▶ Assignment: Your output should be the lines of the entries below, exactly, from the first one through the line that holds "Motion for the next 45".

▶ Stored data entries:

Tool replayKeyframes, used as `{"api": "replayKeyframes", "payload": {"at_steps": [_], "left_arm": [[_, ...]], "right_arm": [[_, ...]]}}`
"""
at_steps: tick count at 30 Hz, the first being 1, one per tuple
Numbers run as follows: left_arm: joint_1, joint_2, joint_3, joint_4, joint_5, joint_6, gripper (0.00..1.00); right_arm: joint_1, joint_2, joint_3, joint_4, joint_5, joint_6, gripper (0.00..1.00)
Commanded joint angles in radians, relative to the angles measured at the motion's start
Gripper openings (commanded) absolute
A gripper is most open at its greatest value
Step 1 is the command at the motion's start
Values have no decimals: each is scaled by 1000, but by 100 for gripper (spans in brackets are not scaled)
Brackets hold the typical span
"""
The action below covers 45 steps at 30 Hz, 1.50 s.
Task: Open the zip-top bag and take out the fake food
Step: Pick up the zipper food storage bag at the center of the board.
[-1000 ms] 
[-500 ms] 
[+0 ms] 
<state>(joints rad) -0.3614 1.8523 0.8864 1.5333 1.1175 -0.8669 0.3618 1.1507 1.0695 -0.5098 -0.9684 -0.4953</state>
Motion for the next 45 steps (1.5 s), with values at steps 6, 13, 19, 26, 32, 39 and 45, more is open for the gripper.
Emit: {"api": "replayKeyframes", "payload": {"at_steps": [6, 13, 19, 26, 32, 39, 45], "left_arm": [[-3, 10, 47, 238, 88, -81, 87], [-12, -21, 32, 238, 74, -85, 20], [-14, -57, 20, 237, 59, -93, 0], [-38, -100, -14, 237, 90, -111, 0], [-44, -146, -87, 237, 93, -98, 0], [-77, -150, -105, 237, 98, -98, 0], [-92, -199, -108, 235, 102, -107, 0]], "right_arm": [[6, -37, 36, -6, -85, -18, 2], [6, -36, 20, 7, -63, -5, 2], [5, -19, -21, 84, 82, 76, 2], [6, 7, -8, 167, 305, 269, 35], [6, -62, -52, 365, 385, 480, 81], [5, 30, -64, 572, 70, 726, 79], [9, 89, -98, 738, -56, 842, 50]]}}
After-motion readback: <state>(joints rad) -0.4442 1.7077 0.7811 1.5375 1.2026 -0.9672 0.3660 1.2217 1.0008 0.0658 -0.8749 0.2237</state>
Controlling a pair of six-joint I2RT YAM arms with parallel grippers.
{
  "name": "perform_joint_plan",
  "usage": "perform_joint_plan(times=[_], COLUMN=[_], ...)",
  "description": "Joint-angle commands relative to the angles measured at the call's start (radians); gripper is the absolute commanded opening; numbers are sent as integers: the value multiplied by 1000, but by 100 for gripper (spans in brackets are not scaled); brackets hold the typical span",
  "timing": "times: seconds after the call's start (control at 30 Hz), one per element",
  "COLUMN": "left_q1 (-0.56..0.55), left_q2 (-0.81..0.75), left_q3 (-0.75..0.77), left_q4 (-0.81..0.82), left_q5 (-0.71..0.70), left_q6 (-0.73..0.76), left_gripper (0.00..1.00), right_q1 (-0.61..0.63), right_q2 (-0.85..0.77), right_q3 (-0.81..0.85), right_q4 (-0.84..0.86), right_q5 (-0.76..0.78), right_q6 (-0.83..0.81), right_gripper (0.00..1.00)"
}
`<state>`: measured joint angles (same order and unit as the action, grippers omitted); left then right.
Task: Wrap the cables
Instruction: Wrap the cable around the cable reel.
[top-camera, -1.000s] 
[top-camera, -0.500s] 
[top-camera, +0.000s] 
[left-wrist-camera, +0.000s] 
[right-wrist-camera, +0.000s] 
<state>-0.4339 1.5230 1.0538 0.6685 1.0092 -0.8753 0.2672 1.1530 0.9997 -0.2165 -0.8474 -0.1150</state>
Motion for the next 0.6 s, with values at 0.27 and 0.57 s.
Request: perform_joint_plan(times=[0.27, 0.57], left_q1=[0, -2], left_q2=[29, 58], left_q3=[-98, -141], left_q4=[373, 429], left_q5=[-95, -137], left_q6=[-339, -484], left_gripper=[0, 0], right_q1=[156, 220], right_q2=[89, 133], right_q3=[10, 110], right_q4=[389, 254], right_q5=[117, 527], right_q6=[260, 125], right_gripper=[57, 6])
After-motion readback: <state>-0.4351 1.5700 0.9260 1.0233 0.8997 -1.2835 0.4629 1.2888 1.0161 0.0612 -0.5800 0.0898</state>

▶ Answer space:
Tool replayKeyframes, used as `{"api": "replayKeyframes", "payload": {"at_steps": [_], "left_arm": [[_, ...]], "right_arm": [[_, ...]]}}`
"""
at_steps: tick count at 30 Hz, the first being 1, one per tuple
Numbers run as follows: left_arm: joint_1, joint_2, joint_3, joint_4, joint_5, joint_6, gripper (0.00..1.00); right_arm: joint_1, joint_2, joint_3, joint_4, joint_5, joint_6, gripper (0.00..1.00)
Commanded joint angles in radians, relative to the angles measured at the motion's start
Gripper openings (commanded) absolute
A gripper is most open at its greatest value
Step 1 is the command at the motion's start
Values have no decimals: each is scaled by 1000, but by 100 for gripper (spans in brackets are not scaled)
Brackets hold the typical span
"""
The action below covers 45 steps at 30 Hz, 1.50 s.
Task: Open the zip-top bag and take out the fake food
Step: Pick up the zipper food storage bag at the center of the board.
[-1000 ms] 
[-500 ms] 
[+0 ms] 
<state>(joints rad) -0.3614 1.8523 0.8864 1.5333 1.1175 -0.8669 0.3618 1.1507 1.0695 -0.5098 -0.9684 -0.4953</state>
Motion for the next 45 steps (1.5 s), with values at steps 6, 13, 19, 26, 32, 39 and 45, more is open for the gripper.

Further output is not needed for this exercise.